Où la limite minimum du bien-être après laquelle la mort est inévitable?

Grâce aux efforts de la charité et grâce aux sentiments de l'amour du prochain, on peut plus ou moins élever cette limite. Mais dans tous les cas il y aura des individus dégradés qui s'accommoderont d'un milieu qui lui est inférieur. L'organisme humain semble capable de s'adapter aux conditions les plus mauvaises pour conserver seulement la vie. Dès que les conditions générales du milieu s'améliorent, il semble que les places les moins favorables deviennent libres.
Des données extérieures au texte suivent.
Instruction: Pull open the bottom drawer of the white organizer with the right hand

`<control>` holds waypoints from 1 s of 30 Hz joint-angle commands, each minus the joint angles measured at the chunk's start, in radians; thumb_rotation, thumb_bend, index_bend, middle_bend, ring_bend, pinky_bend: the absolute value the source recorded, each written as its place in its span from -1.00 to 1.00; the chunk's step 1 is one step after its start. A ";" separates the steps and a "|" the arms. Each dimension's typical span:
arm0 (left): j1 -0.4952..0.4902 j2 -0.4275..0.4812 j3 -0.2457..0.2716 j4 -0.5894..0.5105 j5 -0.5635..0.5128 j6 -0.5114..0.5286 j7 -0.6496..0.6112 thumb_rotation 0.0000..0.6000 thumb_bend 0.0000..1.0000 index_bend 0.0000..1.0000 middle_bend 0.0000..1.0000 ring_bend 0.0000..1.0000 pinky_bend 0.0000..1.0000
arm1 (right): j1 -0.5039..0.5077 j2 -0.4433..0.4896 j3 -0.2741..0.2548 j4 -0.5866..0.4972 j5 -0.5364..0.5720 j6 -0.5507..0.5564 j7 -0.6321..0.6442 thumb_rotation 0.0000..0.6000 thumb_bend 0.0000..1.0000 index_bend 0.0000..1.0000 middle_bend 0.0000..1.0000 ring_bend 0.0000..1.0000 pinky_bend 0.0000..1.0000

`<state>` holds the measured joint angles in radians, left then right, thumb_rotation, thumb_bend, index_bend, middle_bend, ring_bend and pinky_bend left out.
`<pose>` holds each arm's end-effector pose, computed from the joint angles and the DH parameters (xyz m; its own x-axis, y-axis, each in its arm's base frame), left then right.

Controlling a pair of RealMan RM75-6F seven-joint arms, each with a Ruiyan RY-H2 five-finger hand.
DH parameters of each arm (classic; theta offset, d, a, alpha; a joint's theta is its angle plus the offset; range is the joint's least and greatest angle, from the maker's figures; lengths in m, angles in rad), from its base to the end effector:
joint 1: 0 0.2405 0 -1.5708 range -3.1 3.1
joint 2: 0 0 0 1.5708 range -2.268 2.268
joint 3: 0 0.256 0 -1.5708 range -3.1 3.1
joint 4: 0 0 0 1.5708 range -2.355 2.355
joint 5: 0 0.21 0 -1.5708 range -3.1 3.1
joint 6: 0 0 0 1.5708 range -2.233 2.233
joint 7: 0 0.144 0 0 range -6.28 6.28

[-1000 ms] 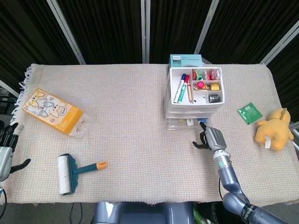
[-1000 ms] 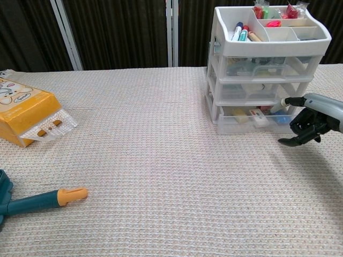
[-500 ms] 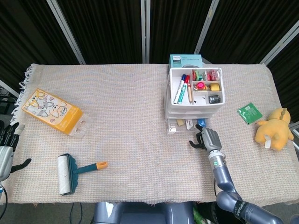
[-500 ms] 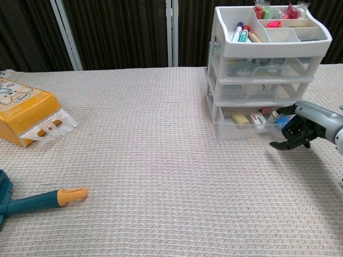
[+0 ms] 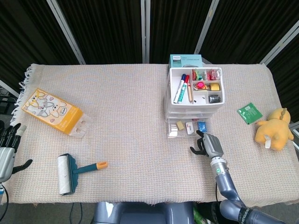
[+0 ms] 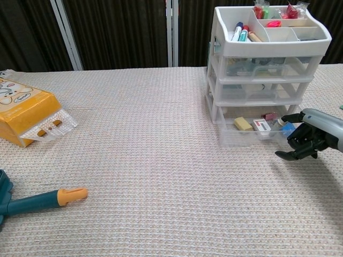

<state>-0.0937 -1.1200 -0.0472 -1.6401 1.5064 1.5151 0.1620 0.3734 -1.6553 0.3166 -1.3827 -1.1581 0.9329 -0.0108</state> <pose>-0.3014 0.1826 0.1594 0.5133 -0.0299 0.8577 0.8576 -0.0215 -0.5139 -0.2439 -0.2980 -0.0236 -0.0488 -0.3021 0.9520 -0.9969 0.0730 -0.0279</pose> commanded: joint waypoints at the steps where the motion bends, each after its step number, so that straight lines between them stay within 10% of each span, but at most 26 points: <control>1: 0.001 0.000 0.001 -0.001 0.002 0.002 0.001 1.00 -0.75 -1.00 -1.00 -1.00 -1.00 | -0.005 0.013 -0.017 -0.016 -0.004 0.010 0.009 1.00 -0.56 -0.12 0.74 0.73 0.49; 30: 0.004 0.003 -0.001 0.001 0.003 0.007 -0.006 1.00 -0.75 -1.00 -1.00 -1.00 -1.00 | -0.015 0.067 -0.128 -0.093 -0.012 0.074 0.024 1.00 -0.56 -0.14 0.74 0.73 0.49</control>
<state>-0.0896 -1.1172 -0.0484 -1.6394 1.5098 1.5218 0.1559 0.3597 -1.5894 0.1904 -1.4738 -1.1676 1.0055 0.0110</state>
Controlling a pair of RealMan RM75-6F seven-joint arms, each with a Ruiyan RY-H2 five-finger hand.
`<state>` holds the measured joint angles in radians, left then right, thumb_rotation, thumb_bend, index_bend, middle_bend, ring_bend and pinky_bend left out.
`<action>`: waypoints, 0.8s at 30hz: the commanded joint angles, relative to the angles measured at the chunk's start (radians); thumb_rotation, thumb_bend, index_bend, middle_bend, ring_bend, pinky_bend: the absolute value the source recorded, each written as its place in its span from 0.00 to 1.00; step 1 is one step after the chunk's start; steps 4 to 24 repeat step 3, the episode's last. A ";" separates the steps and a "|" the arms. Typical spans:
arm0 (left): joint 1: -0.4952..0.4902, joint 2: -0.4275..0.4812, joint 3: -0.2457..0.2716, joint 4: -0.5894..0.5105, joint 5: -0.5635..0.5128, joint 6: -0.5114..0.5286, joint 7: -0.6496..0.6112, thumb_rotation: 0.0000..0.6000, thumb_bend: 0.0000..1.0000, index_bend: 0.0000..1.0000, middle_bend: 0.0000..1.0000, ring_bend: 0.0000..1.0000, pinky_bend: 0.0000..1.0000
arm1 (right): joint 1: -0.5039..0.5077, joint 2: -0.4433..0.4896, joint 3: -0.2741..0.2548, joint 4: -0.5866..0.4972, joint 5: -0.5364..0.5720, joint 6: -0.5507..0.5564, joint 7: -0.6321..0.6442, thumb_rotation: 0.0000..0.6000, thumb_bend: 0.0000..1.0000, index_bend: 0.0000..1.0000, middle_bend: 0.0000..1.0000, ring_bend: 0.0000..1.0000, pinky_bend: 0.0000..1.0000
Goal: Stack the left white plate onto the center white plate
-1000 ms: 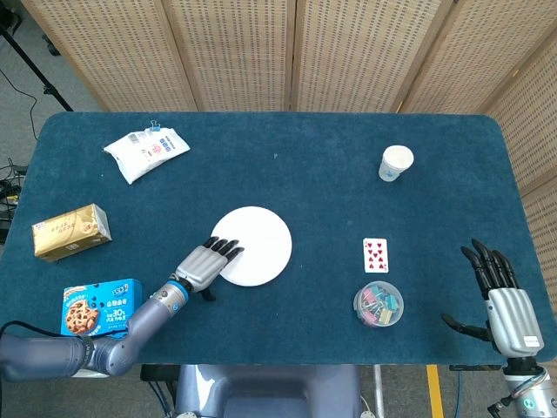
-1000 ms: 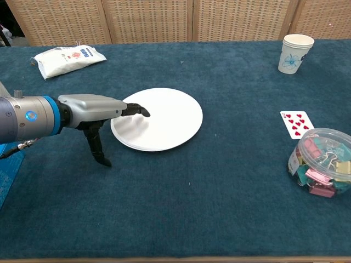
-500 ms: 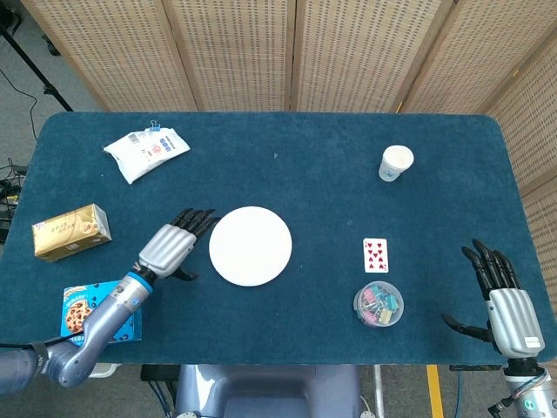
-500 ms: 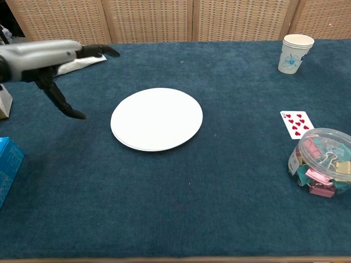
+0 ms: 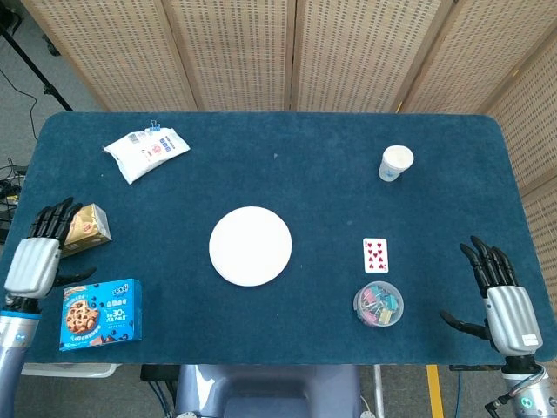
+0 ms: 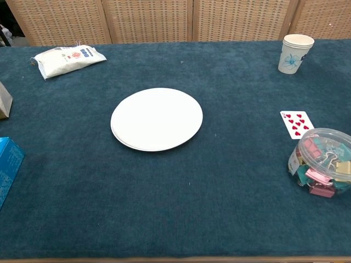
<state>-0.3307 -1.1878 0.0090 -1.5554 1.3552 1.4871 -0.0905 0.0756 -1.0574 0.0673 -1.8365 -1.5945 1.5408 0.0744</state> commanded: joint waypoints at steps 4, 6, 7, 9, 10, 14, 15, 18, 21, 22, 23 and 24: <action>0.079 0.014 0.021 0.021 -0.011 0.025 -0.031 1.00 0.00 0.00 0.00 0.00 0.00 | -0.004 -0.007 0.000 0.006 -0.007 0.011 -0.021 1.00 0.00 0.00 0.00 0.00 0.00; 0.079 0.014 0.021 0.021 -0.011 0.025 -0.031 1.00 0.00 0.00 0.00 0.00 0.00 | -0.004 -0.007 0.000 0.006 -0.007 0.011 -0.021 1.00 0.00 0.00 0.00 0.00 0.00; 0.079 0.014 0.021 0.021 -0.011 0.025 -0.031 1.00 0.00 0.00 0.00 0.00 0.00 | -0.004 -0.007 0.000 0.006 -0.007 0.011 -0.021 1.00 0.00 0.00 0.00 0.00 0.00; 0.079 0.014 0.021 0.021 -0.011 0.025 -0.031 1.00 0.00 0.00 0.00 0.00 0.00 | -0.004 -0.007 0.000 0.006 -0.007 0.011 -0.021 1.00 0.00 0.00 0.00 0.00 0.00; 0.079 0.014 0.021 0.021 -0.011 0.025 -0.031 1.00 0.00 0.00 0.00 0.00 0.00 | -0.004 -0.007 0.000 0.006 -0.007 0.011 -0.021 1.00 0.00 0.00 0.00 0.00 0.00; 0.079 0.014 0.021 0.021 -0.011 0.025 -0.031 1.00 0.00 0.00 0.00 0.00 0.00 | -0.004 -0.007 0.000 0.006 -0.007 0.011 -0.021 1.00 0.00 0.00 0.00 0.00 0.00; 0.079 0.014 0.021 0.021 -0.011 0.025 -0.031 1.00 0.00 0.00 0.00 0.00 0.00 | -0.004 -0.007 0.000 0.006 -0.007 0.011 -0.021 1.00 0.00 0.00 0.00 0.00 0.00; 0.079 0.014 0.021 0.021 -0.011 0.025 -0.031 1.00 0.00 0.00 0.00 0.00 0.00 | -0.004 -0.007 0.000 0.006 -0.007 0.011 -0.021 1.00 0.00 0.00 0.00 0.00 0.00; 0.079 0.014 0.021 0.021 -0.011 0.025 -0.031 1.00 0.00 0.00 0.00 0.00 0.00 | -0.004 -0.007 0.000 0.006 -0.007 0.011 -0.021 1.00 0.00 0.00 0.00 0.00 0.00; 0.079 0.014 0.021 0.021 -0.011 0.025 -0.031 1.00 0.00 0.00 0.00 0.00 0.00 | -0.004 -0.007 0.000 0.006 -0.007 0.011 -0.021 1.00 0.00 0.00 0.00 0.00 0.00; 0.079 0.014 0.021 0.021 -0.011 0.025 -0.031 1.00 0.00 0.00 0.00 0.00 0.00 | -0.004 -0.007 0.000 0.006 -0.007 0.011 -0.021 1.00 0.00 0.00 0.00 0.00 0.00; 0.079 0.014 0.021 0.021 -0.011 0.025 -0.031 1.00 0.00 0.00 0.00 0.00 0.00 | -0.004 -0.007 0.000 0.006 -0.007 0.011 -0.021 1.00 0.00 0.00 0.00 0.00 0.00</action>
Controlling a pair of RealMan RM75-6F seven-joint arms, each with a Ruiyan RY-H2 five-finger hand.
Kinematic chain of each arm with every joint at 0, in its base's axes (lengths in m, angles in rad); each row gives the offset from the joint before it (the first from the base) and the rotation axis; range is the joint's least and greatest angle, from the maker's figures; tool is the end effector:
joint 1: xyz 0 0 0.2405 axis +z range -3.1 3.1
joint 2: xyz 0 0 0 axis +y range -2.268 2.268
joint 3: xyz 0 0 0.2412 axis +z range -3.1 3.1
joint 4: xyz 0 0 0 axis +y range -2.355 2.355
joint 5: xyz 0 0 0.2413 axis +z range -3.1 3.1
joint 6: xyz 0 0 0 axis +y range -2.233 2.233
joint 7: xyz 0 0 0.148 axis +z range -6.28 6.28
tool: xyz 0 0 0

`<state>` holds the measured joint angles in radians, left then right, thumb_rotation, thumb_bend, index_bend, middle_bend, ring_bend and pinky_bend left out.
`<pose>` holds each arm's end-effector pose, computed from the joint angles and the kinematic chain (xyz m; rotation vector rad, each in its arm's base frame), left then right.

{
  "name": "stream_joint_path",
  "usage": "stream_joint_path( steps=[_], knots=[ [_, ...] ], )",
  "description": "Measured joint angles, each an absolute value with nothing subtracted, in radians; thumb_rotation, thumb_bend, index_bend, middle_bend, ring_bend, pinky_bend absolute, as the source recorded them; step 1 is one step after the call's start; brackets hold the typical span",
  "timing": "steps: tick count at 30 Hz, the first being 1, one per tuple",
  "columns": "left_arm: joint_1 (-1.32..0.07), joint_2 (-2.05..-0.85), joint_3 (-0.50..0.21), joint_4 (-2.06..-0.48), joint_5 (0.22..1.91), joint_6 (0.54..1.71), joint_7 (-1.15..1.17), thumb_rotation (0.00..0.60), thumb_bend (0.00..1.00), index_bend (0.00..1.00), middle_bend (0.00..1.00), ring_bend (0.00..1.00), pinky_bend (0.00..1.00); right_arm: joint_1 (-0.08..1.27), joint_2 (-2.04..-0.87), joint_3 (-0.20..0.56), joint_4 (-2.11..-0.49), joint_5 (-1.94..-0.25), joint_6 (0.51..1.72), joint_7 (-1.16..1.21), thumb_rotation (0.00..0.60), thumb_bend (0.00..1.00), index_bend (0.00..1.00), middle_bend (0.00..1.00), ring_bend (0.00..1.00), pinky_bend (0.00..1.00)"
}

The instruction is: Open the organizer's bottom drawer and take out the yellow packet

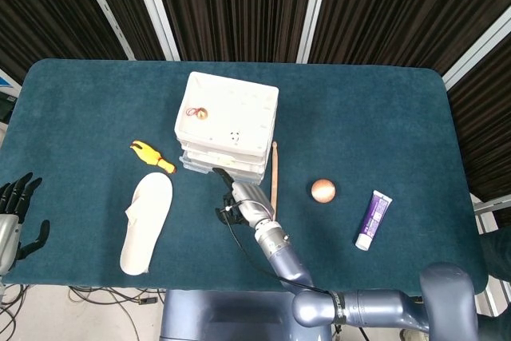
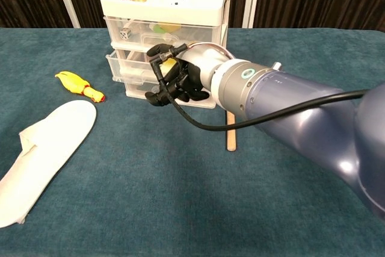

Elles ne manquent pas d'être occupées aussitôt par des individus moins exigeants qui s'en contentent. Les conditions du milieu social offrent des variétés aussi infinies que les conditions du milieu physique. Grâce à cette variété, tous les organismes trouvent des conditions d'existence, les plus élevés comme les plus dégradés.
Nous entendons répéter souvent dans ces derniers temps que le mot solidarité semble devoir l'emporter en importance sur les mots liberté, égalité, fraternité. Que veut-on dire par là? Peut-on espérer que ce nouvel idéal de la solidarité améliorera les conditions sociales dans une si forte mesure que les types dégénérés ne pourront plus trouver de condition d'existence parmi nous?